Buying and selling non-traditional real estate.
This is a challenging area for many of my mentorship students. Most non-traditional real estate contracts are written with long-term returns in mind. Most of the value in them is tied to appreciation of the properties in question. My goal in doing one of these deals is to make it break-even or slightly positive in cash flow and grow the equity for future profits with very low risk.
So let’s look at both sides of this equation. Why would you buy such an agreement and why would you sell such an agreement?
Why would you buy such an agreement? The single greatest challenge most non-traditional real estate investors have is prospecting. They don’t know how to do it. Or they aren’t very good at it. Or they don’t have the time for it. Or…?

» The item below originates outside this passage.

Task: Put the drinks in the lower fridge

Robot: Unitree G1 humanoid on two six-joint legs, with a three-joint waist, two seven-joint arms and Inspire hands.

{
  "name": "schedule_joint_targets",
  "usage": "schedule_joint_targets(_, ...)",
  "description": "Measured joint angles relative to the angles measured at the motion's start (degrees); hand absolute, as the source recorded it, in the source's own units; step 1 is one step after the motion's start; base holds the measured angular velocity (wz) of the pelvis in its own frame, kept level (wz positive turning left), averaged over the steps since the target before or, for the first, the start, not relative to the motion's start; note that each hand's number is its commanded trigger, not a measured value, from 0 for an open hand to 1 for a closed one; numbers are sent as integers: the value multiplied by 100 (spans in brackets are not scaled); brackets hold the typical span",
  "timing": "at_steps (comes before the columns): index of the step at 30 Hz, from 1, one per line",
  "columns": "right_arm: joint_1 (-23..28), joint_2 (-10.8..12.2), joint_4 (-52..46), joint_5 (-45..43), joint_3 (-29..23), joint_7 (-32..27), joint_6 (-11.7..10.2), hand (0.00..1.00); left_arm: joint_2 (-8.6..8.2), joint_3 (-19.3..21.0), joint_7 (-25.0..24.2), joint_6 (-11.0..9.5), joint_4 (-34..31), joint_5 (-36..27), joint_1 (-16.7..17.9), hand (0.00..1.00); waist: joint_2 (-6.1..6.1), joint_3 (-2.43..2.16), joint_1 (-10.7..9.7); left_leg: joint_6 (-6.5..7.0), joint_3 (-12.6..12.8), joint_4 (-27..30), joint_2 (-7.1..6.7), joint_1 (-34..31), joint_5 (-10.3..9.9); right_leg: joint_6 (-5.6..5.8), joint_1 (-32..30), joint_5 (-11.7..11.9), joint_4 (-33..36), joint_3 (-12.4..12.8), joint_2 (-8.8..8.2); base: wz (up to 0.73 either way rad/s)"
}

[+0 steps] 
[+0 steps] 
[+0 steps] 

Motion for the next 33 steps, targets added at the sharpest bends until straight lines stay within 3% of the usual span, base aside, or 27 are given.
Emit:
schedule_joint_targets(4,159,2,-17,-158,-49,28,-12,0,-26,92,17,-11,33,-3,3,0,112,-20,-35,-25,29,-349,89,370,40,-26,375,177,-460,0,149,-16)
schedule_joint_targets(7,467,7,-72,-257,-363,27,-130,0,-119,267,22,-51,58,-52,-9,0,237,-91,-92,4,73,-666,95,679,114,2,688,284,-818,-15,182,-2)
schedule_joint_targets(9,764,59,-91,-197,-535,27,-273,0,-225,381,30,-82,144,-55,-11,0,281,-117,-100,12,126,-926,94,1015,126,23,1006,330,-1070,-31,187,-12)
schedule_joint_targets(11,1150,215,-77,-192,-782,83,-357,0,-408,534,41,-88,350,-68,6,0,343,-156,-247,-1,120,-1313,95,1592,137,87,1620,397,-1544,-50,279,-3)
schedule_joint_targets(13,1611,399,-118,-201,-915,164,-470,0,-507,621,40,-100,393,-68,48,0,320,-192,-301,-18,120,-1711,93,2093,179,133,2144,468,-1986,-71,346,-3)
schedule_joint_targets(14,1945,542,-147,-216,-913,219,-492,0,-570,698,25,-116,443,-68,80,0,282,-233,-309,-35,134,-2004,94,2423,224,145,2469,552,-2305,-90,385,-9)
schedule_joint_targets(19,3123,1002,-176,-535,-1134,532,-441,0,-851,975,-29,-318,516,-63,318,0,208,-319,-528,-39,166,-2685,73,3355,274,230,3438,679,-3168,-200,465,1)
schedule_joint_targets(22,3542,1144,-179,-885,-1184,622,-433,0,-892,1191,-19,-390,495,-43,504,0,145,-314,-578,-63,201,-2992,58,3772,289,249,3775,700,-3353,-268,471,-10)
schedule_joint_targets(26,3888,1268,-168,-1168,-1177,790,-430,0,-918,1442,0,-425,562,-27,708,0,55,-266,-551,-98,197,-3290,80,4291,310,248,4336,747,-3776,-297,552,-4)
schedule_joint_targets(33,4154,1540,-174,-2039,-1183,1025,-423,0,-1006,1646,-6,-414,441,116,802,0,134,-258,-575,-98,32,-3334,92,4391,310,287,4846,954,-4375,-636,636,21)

When I query my students as to the value of a typical equity split / lease option agreement like I teach and standardly write, they suggest to me that the present value is normally $50,000 to $150,000. Again, it is a huge long-term profit picture and short-term it will be break-even or just a little positive in cash flow.

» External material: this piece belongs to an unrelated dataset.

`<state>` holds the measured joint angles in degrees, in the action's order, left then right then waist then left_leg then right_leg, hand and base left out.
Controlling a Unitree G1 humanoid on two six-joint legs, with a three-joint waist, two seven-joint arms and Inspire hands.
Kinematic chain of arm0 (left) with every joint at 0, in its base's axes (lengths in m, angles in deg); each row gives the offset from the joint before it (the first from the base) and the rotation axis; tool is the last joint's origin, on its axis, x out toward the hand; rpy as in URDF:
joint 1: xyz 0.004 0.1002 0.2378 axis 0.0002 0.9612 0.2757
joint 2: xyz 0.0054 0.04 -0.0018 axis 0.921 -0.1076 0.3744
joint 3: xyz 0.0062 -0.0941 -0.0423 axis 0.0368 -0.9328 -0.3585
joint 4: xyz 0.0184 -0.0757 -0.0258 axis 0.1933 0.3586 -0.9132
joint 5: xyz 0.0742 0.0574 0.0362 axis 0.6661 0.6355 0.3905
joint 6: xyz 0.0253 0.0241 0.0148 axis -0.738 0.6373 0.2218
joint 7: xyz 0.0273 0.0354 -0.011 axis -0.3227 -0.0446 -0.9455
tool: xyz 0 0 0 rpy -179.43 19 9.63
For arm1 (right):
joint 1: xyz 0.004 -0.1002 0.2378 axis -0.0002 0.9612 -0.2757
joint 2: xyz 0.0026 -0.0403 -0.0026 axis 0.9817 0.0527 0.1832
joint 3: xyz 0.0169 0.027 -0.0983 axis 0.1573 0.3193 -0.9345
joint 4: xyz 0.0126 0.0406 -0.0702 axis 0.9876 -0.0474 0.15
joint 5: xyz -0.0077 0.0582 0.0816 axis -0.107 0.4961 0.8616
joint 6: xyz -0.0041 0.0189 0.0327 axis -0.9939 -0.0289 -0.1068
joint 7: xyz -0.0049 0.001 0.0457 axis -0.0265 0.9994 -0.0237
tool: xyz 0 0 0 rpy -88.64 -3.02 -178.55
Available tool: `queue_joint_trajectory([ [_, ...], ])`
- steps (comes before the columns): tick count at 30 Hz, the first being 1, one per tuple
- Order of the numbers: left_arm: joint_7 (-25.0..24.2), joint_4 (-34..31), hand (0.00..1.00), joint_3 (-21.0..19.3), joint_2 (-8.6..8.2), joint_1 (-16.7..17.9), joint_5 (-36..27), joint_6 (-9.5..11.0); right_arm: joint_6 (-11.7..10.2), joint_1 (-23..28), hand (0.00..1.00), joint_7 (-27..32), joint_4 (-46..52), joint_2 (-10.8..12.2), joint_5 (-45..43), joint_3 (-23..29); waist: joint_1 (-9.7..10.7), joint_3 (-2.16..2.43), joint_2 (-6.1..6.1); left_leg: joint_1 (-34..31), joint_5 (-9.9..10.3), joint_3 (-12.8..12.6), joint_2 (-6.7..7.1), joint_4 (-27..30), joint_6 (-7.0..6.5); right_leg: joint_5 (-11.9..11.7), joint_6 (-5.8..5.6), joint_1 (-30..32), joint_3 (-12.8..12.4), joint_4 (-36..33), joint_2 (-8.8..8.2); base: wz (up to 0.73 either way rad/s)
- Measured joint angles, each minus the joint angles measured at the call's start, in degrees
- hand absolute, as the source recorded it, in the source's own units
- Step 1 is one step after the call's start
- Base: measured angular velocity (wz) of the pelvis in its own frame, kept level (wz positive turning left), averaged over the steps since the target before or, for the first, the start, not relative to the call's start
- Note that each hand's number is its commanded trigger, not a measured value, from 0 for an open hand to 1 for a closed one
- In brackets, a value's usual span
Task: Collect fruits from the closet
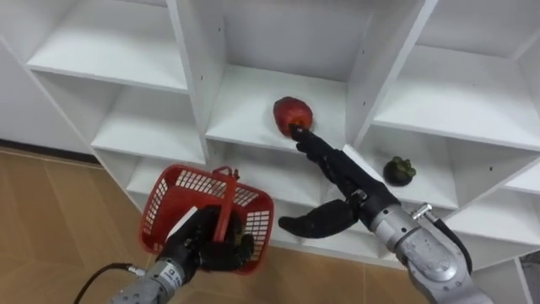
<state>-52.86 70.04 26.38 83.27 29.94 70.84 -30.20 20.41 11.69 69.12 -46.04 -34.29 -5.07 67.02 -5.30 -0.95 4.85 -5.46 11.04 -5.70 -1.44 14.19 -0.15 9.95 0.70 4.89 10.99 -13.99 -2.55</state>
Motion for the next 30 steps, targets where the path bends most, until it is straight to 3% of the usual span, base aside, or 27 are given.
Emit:
queue_joint_trajectory([
  [18, 1.0, 5.6, 1.0, -1.2, -1.16, -0.4, 2.2, 0.3, -0.8, -2.8, 0.0, 6.4, 5.9, 0.3, -0.2, 0.4, 0.5, 0.02, 0.26, -0.4, 0.0, 1.6, 0.13, -0.3, -0.01, 0.0, -0.01, -0.4, 2.1, 0.3, -0.2, 0.03],
  [24, 1.0, 6.7, 1.0, -1.3, -1.27, -0.4, 4.1, 0.5, -4.8, -4.1, 0.0, 11.0, 5.7, 0.4, -0.2, 1.0, 0.4, -0.06, 0.16, -0.9, 0.0, 3.0, 0.1, 0.4, 0.01, 0.0, -0.01, -0.9, 3.4, 0.3, -0.31, 0.12],
  [30, 1.1, 6.6, 1.0, -1.8, -1.49, -0.5, 6.1, 0.5, -5.6, -4.8, 0.0, 15.6, 3.3, 0.2, -0.1, 1.1, 0.2, -0.16, 0.07, -1.7, 0.0, 3.5, 0.31, 0.6, 0.0, 0.0, -0.01, -1.0, 4.3, 0.4, -0.35, 0.06],
])
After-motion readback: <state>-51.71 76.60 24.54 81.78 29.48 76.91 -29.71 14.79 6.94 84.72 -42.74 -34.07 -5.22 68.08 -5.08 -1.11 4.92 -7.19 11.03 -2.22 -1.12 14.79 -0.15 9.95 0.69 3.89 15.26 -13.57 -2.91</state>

Would you pay $10,000 for that contract? $20,000? I am not sure what you would pay. I am sure it would make a lot of sense for you to buy them if you were not having success in writing them yourself.
Why would you ever sell one of these agreements? It is all about cash flow. Again, most of these deals are focused on long-term profitability. 3-5 years or more is the normal time horizon.
You have to eat in the interim. Cash Flow is incredibly important in any business. My suggestion to my students is they keep 33% of the deals they right, sell the contracts 33% of the time, and sell the properties at retail 33% of the time. The percentages will vary with the student’s situation and needs.
This approach assures you long term profitability, short term cash flow, and short term profitability.